Sebelum kedatangan Ki Diponolo ke rumah Ki Wongsoyudo telah banyak orang yang pada datang, dengan maksud akan menukar burung perkutut yang baru diketemukan oleh Ki Wongsoyudho itu dengan harta kekayaan yang mahal-mahal. Ternyata Ki Wongsoyudo tidak lekas silau terhadap harta kekayaan.

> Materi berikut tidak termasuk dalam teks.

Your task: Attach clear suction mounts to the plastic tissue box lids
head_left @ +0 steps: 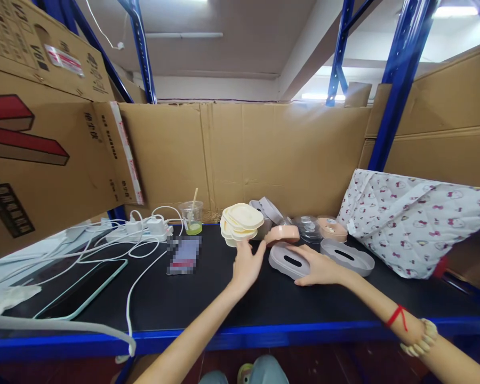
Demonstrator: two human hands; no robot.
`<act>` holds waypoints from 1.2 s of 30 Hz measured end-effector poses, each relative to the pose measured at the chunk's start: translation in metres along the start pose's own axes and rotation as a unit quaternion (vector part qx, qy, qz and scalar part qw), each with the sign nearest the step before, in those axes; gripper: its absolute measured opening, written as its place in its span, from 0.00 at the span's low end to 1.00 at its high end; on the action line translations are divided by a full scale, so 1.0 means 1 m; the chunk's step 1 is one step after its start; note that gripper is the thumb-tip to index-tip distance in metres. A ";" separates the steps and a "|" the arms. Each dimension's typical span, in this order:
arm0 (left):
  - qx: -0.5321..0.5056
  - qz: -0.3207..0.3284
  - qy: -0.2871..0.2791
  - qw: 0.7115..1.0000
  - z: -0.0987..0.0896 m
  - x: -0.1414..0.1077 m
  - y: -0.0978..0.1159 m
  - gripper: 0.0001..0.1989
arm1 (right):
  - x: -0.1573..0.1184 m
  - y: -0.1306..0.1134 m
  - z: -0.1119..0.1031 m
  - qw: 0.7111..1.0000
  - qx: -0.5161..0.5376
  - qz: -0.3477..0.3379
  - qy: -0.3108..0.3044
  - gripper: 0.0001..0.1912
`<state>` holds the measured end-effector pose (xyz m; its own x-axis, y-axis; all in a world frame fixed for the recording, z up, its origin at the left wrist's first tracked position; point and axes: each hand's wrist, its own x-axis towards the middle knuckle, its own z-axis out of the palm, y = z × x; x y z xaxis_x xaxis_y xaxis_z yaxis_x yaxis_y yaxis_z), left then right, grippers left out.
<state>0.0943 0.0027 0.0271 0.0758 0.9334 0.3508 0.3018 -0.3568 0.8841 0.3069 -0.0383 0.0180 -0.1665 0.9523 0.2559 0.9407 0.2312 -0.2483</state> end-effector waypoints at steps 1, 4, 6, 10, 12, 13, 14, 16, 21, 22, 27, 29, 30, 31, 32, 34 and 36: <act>0.039 0.001 0.034 0.999 -0.006 0.010 0.006 0.21 | -0.001 0.001 0.000 1.000 -0.012 0.005 0.011 0.41; 0.122 -0.003 0.098 0.988 -0.022 0.047 0.024 0.26 | -0.003 0.000 -0.006 0.998 -0.045 0.030 0.024 0.35; 0.168 -0.010 0.100 0.981 -0.029 0.073 0.032 0.27 | -0.003 0.000 -0.014 0.995 -0.066 0.072 0.013 0.35; 0.220 -0.058 0.079 0.971 -0.037 0.104 0.033 0.18 | -0.005 0.014 -0.037 0.985 -0.100 0.137 0.014 0.38; 0.225 -0.054 0.081 0.969 -0.040 0.108 0.030 0.11 | -0.006 0.025 -0.047 0.977 -0.142 0.145 0.060 0.38; 0.229 -0.048 0.083 0.969 -0.041 0.108 0.028 0.09 | -0.006 0.029 -0.051 0.969 -0.167 0.156 0.093 0.38; 0.231 -0.040 0.088 0.968 -0.042 0.107 0.027 0.09 | -0.005 0.031 -0.054 0.958 -0.188 0.172 0.131 0.38; 0.235 -0.021 0.104 0.966 -0.043 0.104 0.025 0.12 | -0.003 0.027 -0.055 0.934 -0.205 0.204 0.210 0.37; 0.122 0.079 0.217 0.965 -0.043 0.099 0.024 0.16 | 0.016 -0.019 -0.047 0.912 -0.064 0.148 0.376 0.39; 0.086 0.093 0.226 0.966 -0.043 0.096 0.025 0.16 | 0.022 -0.031 -0.043 0.909 -0.016 0.124 0.398 0.39; -0.058 0.068 0.235 0.968 -0.032 0.062 0.025 0.18 | 0.046 -0.083 -0.016 0.894 0.142 -0.003 0.426 0.41; -0.169 0.058 0.240 0.954 -0.025 0.045 0.022 0.18 | 0.052 -0.099 -0.002 0.899 0.182 -0.027 0.398 0.41; -0.231 0.048 0.233 0.943 -0.022 0.037 0.018 0.18 | 0.053 -0.105 0.003 0.903 0.198 -0.030 0.381 0.41; -0.283 0.037 0.222 0.932 -0.019 0.030 0.015 0.18 | 0.054 -0.111 0.009 0.907 0.211 -0.029 0.363 0.42; -0.322 0.027 0.210 0.923 -0.017 0.023 0.011 0.19 | 0.054 -0.116 0.013 0.912 0.221 -0.025 0.345 0.42; -0.374 0.003 0.202 0.905 -0.016 0.010 0.003 0.20 | 0.054 -0.123 0.019 0.921 0.232 -0.018 0.313 0.43; -0.410 -0.014 0.192 0.892 -0.018 0.000 -0.003 0.20 | 0.050 -0.127 0.023 0.927 0.233 -0.022 0.292 0.45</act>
<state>0.0759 0.0030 0.0300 -0.2994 0.9164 0.2655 -0.5093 -0.3888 0.7678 0.1719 -0.0152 0.0407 0.1152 0.7010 0.7038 0.6840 0.4579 -0.5679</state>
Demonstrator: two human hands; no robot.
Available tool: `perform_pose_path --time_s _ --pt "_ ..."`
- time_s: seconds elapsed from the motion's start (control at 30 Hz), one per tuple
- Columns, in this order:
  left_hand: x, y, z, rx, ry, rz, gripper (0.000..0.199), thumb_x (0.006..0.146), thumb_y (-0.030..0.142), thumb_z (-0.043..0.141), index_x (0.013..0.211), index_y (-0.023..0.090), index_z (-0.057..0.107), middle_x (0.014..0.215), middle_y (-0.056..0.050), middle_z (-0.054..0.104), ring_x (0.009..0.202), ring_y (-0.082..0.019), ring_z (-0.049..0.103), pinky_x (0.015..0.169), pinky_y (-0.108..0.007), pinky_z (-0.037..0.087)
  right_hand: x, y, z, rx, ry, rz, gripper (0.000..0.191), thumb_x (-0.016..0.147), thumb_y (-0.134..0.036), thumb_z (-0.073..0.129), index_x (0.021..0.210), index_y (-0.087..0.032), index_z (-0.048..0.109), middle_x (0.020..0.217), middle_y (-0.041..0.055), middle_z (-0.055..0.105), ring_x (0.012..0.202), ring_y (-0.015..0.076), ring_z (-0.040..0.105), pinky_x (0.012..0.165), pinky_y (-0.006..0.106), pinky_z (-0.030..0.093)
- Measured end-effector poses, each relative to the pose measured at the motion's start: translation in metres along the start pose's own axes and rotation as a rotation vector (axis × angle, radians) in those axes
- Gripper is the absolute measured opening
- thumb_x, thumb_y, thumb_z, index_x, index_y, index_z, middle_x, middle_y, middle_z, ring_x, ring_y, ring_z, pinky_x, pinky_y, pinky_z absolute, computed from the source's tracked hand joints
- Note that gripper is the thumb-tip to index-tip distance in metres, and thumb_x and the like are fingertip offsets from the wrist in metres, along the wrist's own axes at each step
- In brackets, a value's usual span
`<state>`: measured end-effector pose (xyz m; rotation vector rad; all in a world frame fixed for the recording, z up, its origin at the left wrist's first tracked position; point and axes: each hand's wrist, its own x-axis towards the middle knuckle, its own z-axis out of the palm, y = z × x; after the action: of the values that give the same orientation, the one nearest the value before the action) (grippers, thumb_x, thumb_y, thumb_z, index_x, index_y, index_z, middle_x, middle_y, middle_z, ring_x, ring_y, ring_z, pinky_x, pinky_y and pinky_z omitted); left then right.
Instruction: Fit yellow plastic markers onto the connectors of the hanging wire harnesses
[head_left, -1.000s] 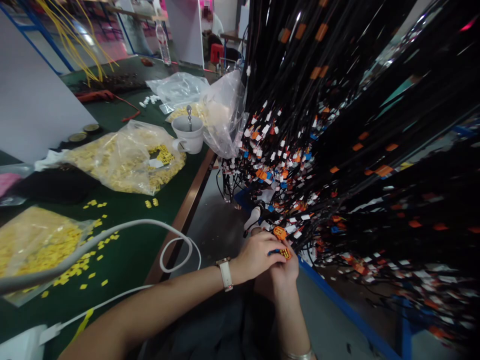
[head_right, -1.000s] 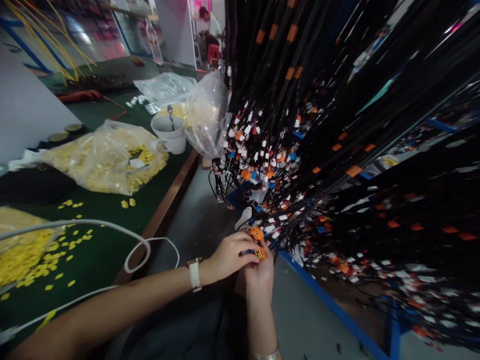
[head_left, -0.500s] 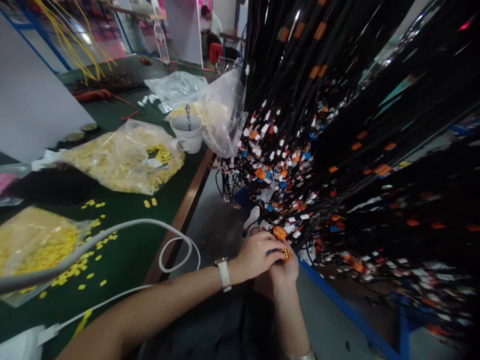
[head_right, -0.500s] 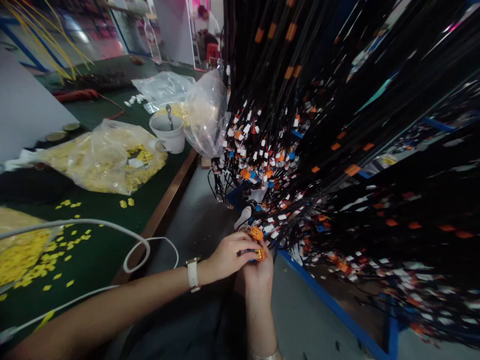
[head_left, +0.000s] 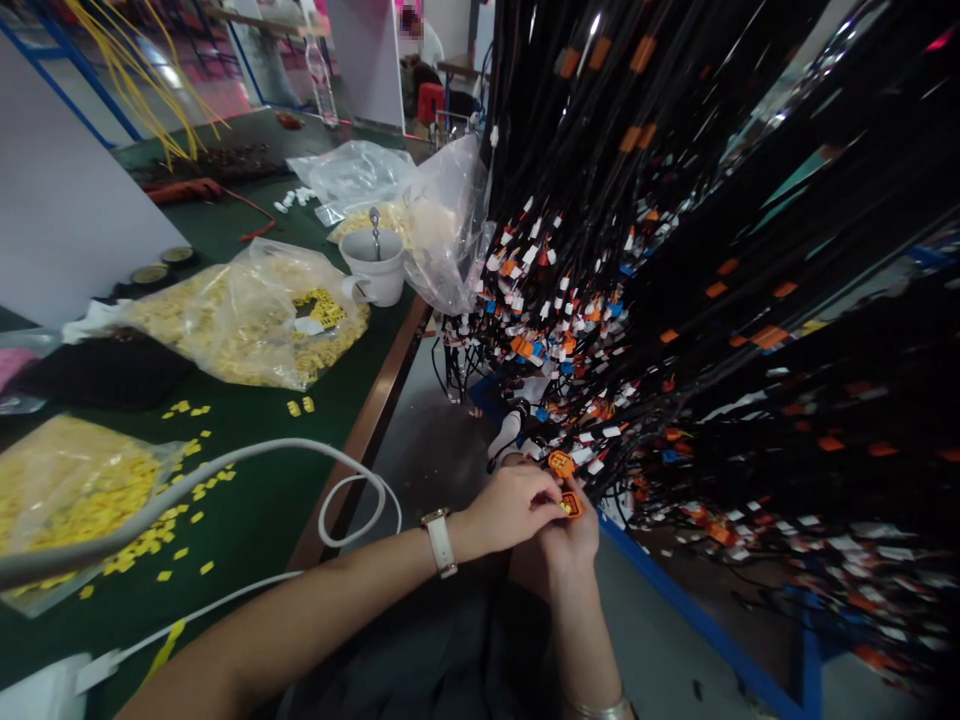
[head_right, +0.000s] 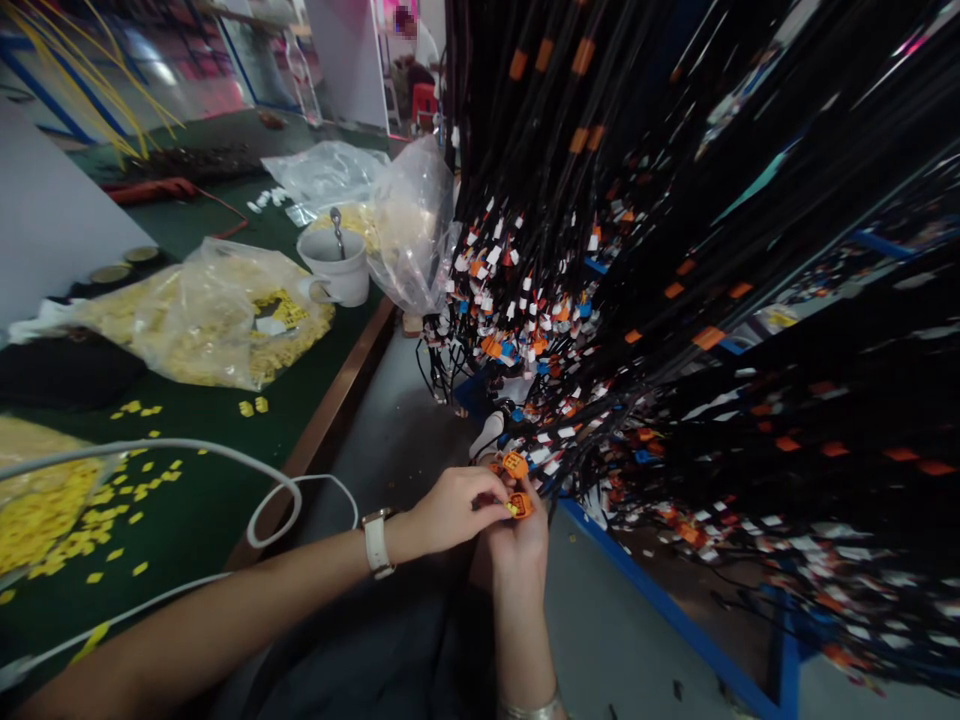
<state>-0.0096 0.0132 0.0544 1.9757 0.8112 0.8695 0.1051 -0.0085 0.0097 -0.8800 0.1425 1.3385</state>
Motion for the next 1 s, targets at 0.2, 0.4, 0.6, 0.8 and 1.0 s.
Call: perform_pose_path --time_s 0.2,0.4,0.6,0.8,1.0 --pt "0.001 0.001 -0.003 -0.027 -0.072 -0.052 0.017 0.078 0.018 0.056 0.088 0.019 0.069 0.091 -0.003 0.070 0.085 -0.016 0.063 0.083 -0.027 0.045 0.005 0.001 -0.006 -0.019 -0.002 -0.023 0.003 0.073 -0.015 0.057 0.073 -0.015 0.060 0.065 -0.0019 0.064 0.062 0.0109 0.062 0.067 0.025 0.054" --pt "0.001 -0.001 0.000 -0.212 0.026 -0.252 0.015 0.074 0.021 0.060 0.084 0.017 0.070 0.088 -0.005 0.069 0.081 -0.017 0.063 0.075 -0.026 0.048 0.003 0.004 -0.003 -0.014 0.051 -0.027 0.008 0.072 -0.017 0.054 0.076 -0.015 0.061 0.068 -0.0005 0.066 0.066 0.0126 0.064 0.068 0.027 0.054" --pt "0.000 0.001 0.008 -0.342 0.070 -0.368 0.016 0.073 0.022 0.060 0.084 0.014 0.069 0.083 -0.006 0.069 0.074 -0.016 0.063 0.069 -0.025 0.049 0.002 0.008 0.002 -0.024 0.077 -0.072 0.008 0.069 -0.017 0.056 0.073 -0.017 0.062 0.067 -0.0014 0.067 0.067 0.0129 0.065 0.068 0.026 0.054" --pt "-0.002 0.003 0.013 -0.334 0.116 -0.414 0.015 0.072 0.025 0.062 0.076 0.014 0.070 0.074 -0.004 0.069 0.067 -0.015 0.061 0.063 -0.024 0.047 0.005 0.012 -0.002 -0.026 0.046 -0.107 0.010 0.069 -0.019 0.056 0.074 -0.016 0.064 0.069 0.0005 0.068 0.067 0.0137 0.064 0.070 0.027 0.053" --pt "-0.005 0.003 0.014 -0.315 0.150 -0.412 0.013 0.072 0.025 0.061 0.072 0.015 0.071 0.074 -0.004 0.069 0.068 -0.015 0.061 0.064 -0.024 0.046 0.005 0.012 -0.001 -0.016 0.035 -0.117 0.004 0.067 -0.019 0.057 0.067 -0.018 0.060 0.057 -0.0029 0.062 0.060 0.0127 0.062 0.068 0.026 0.052"
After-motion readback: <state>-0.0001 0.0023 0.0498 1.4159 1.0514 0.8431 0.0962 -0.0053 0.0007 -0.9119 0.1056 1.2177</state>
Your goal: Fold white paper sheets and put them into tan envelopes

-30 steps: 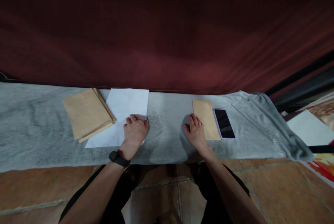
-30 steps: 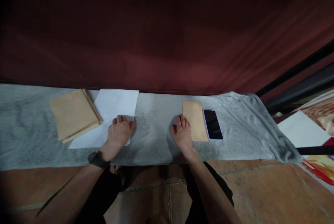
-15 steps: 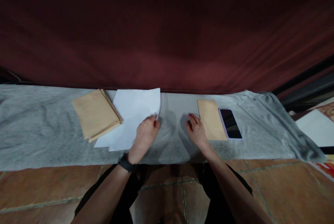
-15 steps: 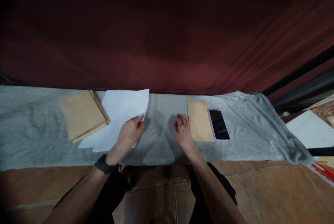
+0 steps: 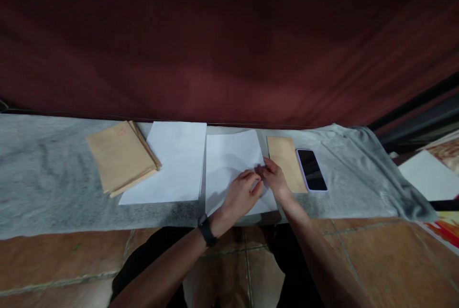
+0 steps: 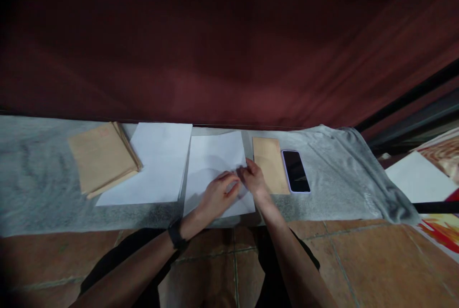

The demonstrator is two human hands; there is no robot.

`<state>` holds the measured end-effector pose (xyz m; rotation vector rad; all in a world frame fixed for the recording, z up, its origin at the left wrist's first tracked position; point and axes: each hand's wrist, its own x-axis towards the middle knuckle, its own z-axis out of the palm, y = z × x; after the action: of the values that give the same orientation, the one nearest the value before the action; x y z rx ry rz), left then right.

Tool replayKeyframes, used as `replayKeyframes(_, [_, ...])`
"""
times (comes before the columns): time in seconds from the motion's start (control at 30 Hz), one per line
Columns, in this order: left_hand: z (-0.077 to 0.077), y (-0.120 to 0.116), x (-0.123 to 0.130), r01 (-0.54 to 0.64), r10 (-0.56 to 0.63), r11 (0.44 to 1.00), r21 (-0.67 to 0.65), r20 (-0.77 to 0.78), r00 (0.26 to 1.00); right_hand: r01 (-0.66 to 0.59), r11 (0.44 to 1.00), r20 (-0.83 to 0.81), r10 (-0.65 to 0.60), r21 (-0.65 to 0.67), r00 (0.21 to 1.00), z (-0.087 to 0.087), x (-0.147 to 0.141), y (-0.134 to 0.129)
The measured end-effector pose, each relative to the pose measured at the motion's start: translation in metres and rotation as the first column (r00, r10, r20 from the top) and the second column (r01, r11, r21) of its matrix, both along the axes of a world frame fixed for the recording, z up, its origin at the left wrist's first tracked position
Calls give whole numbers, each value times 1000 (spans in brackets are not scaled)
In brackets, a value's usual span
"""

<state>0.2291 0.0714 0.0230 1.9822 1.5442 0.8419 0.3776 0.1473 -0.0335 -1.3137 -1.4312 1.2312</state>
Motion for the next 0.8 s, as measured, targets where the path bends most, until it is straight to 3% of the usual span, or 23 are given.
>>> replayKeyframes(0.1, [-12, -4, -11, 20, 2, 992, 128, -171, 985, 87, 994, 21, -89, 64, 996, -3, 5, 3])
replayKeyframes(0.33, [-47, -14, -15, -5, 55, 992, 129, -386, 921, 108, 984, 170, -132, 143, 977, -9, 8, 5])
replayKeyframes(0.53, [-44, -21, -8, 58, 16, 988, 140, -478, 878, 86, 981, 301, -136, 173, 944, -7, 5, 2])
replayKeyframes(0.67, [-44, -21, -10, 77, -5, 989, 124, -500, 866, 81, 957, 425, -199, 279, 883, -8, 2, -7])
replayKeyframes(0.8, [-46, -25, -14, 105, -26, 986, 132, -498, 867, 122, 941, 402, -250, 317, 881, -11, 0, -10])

Waktu pada akhirnya Ki Diponolo datang ke rumahnya dan mengatakan keinginannya akan memelihara burung perkutut temuan itu, itu dengan sukarela Ki Wongsoyudo memberikannya, tanpa mengharapkan imbalan apa-apa. Mengapa maka demikian? Karena pada malam harinya menjelang kedatangan Ki Diponolo ke rumahnya, Ki Wongsoyudo bermimpi bahwa orang itulah yang berhak memiliki burung perkutut temuan itu.
Senang sekali Sang Prabu Brawijaya mendapatkan kembali burung perkutut kesayangannya yang telah hilang. Sebagai imbalan, kepada Ki Wongsoyudo diberikan-nya anjing Kesayangan yang dibawanya dari Majapahit. Sambil menyerahkan Anjing itu kepada Ki Wongsoyudo, berkatalah Ki Diponolo:
“Kakang, terimalah anjing kesayanganku ini. Anggaplah ini sebagai ikatan persahabatan antara aku dengan kakang. Dan aku berharap kapan-kapan kakang datang ke rumahku. Bila kakang akan mantu, kabarilah aku”.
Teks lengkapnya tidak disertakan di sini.